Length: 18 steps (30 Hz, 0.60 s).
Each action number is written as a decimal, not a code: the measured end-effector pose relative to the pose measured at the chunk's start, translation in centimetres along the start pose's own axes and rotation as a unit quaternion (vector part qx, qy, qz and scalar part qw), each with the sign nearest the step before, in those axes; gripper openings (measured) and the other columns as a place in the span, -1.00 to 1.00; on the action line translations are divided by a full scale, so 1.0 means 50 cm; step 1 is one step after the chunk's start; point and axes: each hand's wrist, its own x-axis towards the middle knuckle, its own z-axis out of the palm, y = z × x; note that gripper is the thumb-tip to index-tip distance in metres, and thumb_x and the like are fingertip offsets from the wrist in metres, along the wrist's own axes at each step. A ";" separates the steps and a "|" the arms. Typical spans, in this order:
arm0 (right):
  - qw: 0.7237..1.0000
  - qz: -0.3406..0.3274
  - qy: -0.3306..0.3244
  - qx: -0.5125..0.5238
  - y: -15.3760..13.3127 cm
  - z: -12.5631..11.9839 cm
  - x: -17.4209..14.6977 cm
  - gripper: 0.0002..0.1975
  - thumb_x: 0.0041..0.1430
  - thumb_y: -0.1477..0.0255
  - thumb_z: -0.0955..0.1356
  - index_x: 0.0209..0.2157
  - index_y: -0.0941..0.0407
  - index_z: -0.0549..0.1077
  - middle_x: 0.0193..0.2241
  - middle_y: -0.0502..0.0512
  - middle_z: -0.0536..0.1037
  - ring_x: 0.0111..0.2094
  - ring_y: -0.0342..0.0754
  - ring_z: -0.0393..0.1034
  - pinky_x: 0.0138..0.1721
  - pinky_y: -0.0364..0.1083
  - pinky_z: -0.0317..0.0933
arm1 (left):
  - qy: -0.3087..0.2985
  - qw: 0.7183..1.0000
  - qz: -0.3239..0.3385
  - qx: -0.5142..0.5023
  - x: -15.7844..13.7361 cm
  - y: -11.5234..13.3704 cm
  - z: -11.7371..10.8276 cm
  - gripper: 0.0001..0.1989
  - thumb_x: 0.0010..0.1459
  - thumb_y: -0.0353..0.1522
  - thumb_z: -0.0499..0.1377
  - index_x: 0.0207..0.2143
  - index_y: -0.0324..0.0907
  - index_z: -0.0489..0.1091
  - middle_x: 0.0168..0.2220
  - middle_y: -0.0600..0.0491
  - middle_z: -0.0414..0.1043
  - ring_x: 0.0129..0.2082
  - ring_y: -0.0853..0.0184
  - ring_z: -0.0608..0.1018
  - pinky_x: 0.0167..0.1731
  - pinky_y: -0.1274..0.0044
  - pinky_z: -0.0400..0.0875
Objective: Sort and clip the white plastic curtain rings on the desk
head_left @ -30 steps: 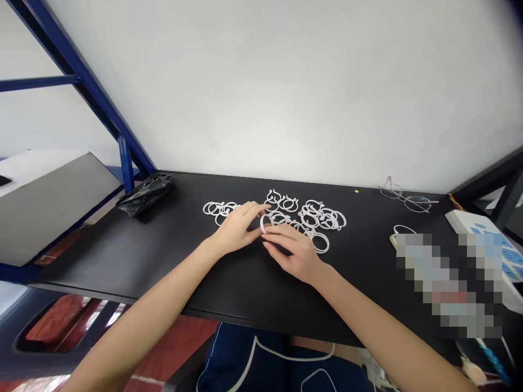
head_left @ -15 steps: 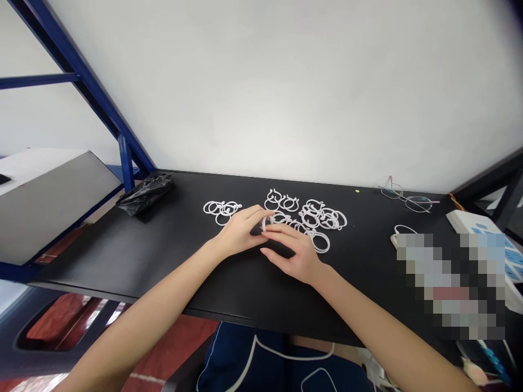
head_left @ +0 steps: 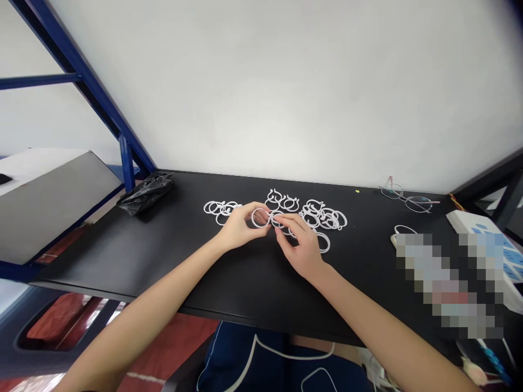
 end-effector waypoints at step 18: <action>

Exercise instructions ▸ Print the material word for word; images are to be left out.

Reply to the task ▸
Length: 18 steps (30 Hz, 0.60 s).
Each action number is written as a decimal, not a code: the measured end-effector pose relative to the pose measured at the chunk's start, translation in centimetres along the start pose's own axes and rotation as a unit quaternion (vector part qx, qy, qz and scalar part qw), each with the sign nearest the step before, in those axes; gripper openings (measured) and the other columns as a place in the span, -1.00 to 1.00; on the action line translations are divided by a full scale, so 1.0 means 50 cm; step 1 is one step after the chunk's start; point and axes: each hand's wrist, its own x-axis towards the middle knuckle, its own z-axis out of the palm, y = z × x; note that gripper is the thumb-tip to index-tip distance in metres, and thumb_x and the like are fingertip offsets from the wrist in metres, along the wrist's own axes at each step. A ";" separates the steps and a "|" the arms. Typical spans, in this order:
arm0 (right):
  - qw: 0.7237..1.0000
  - qz: -0.3406..0.3274
  - qy: -0.3306..0.3244
  - qx: -0.5125..0.5238
  - y: -15.3760..13.3127 cm
  - z: -12.5631..11.9839 cm
  - x: -17.4209..14.6977 cm
  - gripper: 0.0002..0.1975
  - thumb_x: 0.0041..0.1430
  - thumb_y: -0.1477..0.0255
  - thumb_z: -0.0955..0.1356
  - index_x: 0.0209..0.2157
  - index_y: -0.0941..0.0407
  - index_z: -0.0549..0.1077
  - middle_x: 0.0193..0.2241
  - middle_y: -0.0502..0.0512
  - middle_z: -0.0536..0.1037
  - ring_x: 0.0111..0.2094
  - ring_y: -0.0342..0.0754
  - ring_z: -0.0393..0.1034
  - pinky_x: 0.0138..0.1721
  - pinky_y: -0.0364..0.1083
  - pinky_z: -0.0317..0.0933
arm1 (left):
  - qy: -0.3087..0.2985
  - qw: 0.7183..1.0000
  - qz: -0.3239..0.3385
  - qx: -0.5142..0.5023
  - x: -15.7844..13.7361 cm
  - y: -11.5234..13.3704 cm
  - z: -11.7371..10.8276 cm
  - gripper: 0.0001..0.1989
  - thumb_x: 0.0010..0.1459
  - thumb_y: -0.0353..0.1522
  - thumb_z: -0.0499..0.1377
  - index_x: 0.0207..0.2143
  - index_y: -0.0324..0.0907
  - index_z: -0.0489..0.1091
  - middle_x: 0.0168..0.2220
  - middle_y: -0.0600..0.0491
  - middle_z: -0.0414..0.1043
  - ring_x: 0.0129..0.2082
  - ring_y: -0.0853..0.0184
  - ring_z: -0.0608..0.1018
  - pinky_x: 0.0167..0.1731
  - pinky_y: -0.1274..0.0044
  - pinky_z: -0.0400..0.0875
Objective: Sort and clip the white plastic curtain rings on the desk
head_left @ -30 steps: 
head_left @ -15 steps: 
head_left @ +0 steps: 
 end-effector waypoints at step 18: <action>

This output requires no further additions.